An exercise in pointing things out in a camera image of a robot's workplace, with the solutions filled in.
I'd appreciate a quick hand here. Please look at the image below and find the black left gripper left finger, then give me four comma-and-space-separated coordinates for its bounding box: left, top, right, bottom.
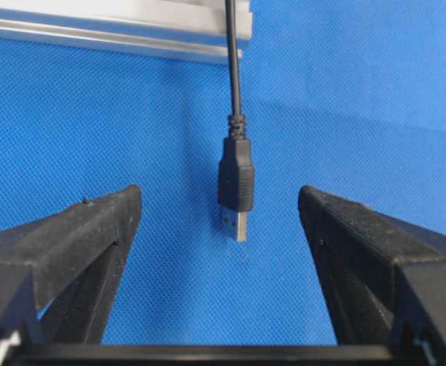
0, 185, 142, 364

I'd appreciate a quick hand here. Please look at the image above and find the black USB cable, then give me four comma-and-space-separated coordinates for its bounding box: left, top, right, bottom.
217, 0, 255, 243

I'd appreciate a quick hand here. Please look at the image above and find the blue mesh mat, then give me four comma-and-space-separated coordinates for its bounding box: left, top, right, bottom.
0, 1, 446, 345

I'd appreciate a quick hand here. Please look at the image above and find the aluminium extrusion frame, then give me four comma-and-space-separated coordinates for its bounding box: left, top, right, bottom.
0, 0, 255, 66

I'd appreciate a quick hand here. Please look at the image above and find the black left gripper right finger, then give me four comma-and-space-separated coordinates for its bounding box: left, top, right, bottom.
298, 186, 446, 365

» **Problem requirements**:
Retype each entry above character for character; pictures stay out.

» **Exercise output**:
An exercise in pointing things out in a camera image of a robot's workplace, with the solutions filled in.
I'd appreciate a quick hand here. Please look at the image below and find the black left gripper left finger, then give me four comma-and-space-separated coordinates for its bounding box: left, top, right, bottom.
0, 185, 142, 364

I'd appreciate a quick hand here. Please look at the image above and find the black USB cable, then give me four comma-and-space-separated coordinates for its bounding box: left, top, right, bottom.
217, 0, 255, 243

I'd appreciate a quick hand here. Please look at the image above and find the blue mesh mat, then give me four comma-and-space-separated coordinates for its bounding box: left, top, right, bottom.
0, 1, 446, 345

I'd appreciate a quick hand here. Please look at the image above and find the aluminium extrusion frame, then give me four comma-and-space-separated coordinates for its bounding box: left, top, right, bottom.
0, 0, 255, 66

I'd appreciate a quick hand here. Please look at the image above and find the black left gripper right finger, then give me four comma-and-space-separated coordinates for its bounding box: left, top, right, bottom.
298, 186, 446, 365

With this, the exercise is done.